■ WORK INSTRUCTIONS
Your task is to write out exactly the lines of the listing below, from the first down to the line that holds "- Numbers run".

■ STORED DATA
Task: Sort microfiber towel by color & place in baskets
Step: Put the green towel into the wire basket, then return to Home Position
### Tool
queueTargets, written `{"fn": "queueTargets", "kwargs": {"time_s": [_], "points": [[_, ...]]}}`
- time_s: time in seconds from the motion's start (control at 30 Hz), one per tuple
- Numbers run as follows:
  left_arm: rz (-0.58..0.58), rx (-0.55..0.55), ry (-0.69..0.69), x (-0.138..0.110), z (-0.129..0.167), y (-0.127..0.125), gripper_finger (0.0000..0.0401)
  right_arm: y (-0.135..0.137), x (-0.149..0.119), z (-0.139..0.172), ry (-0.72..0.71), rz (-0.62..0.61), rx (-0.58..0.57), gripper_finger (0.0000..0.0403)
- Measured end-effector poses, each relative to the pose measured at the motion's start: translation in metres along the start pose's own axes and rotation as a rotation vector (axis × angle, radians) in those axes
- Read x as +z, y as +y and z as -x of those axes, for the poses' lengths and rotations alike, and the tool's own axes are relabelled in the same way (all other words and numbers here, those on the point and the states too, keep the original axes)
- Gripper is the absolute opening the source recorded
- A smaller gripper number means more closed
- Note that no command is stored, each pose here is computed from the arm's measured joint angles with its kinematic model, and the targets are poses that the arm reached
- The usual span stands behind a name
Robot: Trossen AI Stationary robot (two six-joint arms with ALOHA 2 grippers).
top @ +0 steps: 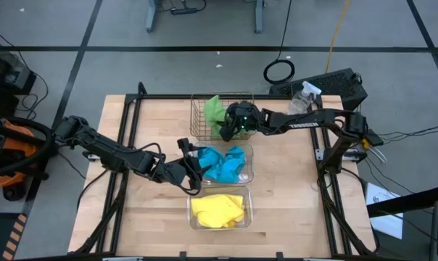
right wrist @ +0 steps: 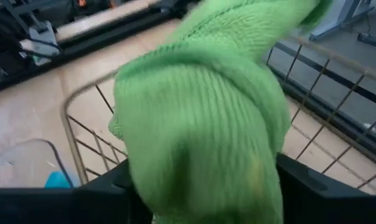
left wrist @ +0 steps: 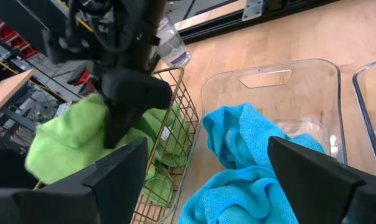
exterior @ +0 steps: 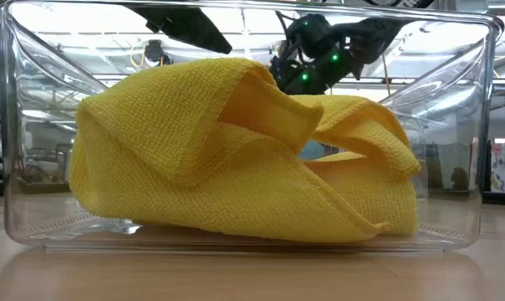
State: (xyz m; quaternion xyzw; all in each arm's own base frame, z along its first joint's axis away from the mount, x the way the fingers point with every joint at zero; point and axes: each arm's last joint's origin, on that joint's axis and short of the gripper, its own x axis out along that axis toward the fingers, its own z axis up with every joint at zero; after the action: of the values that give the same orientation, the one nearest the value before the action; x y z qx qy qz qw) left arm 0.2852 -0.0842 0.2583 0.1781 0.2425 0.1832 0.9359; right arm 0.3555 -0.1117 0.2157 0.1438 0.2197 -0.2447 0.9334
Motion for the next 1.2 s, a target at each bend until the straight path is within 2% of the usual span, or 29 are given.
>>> {"fn": "queueTargets", "kwargs": {"time_s": [0.27,0.47,0.73,1.0,1.1,1.2], "points": [[0.002,-0.031,-0.002,0.000,0.000,-0.001,0.0336,0.006,0.010,0.022,-0.002,0.008,0.010,0.0257],[0.006,-0.047,-0.007,0.001,0.000,-0.001,0.0336,0.010,0.022,0.037,-0.058,0.041,0.026,0.0278],[0.016,-0.047,-0.010,0.001,0.000,-0.001,0.0336,0.019,0.032,0.052,-0.134,0.120,0.020,0.0288],[0.047,-0.047,-0.026,0.003,0.000,-0.001,0.0336,0.022,0.027,0.055,-0.057,0.171,0.016,0.0288],[0.038,-0.050,-0.031,0.003,0.000,-0.001,0.0336,0.031,0.023,0.068,0.003,0.206,0.054,0.0285],[0.032,-0.113,-0.079,0.008,0.000,-0.002,0.0329,0.049,0.011,0.089,0.081,0.253,0.099,0.0269]]}}
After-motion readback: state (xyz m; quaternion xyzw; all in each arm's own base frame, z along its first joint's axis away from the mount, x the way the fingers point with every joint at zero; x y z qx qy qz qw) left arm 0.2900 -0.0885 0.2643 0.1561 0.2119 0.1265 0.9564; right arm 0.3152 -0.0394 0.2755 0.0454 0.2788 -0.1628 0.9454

■ EXERCISE SOLUTION
Task: Sort microfiber towel by color & place in baskets
Step: Put the green towel into the wire basket, then return to Home Position
### Tool
queueTargets, written `{"fn": "queueTargets", "kwargs": {"time_s": [_], "points": [[_, ...]]}}`
- time_s: time in seconds from the motion's start (control at 30 Hz), one per tuple
- Numbers run as follows:

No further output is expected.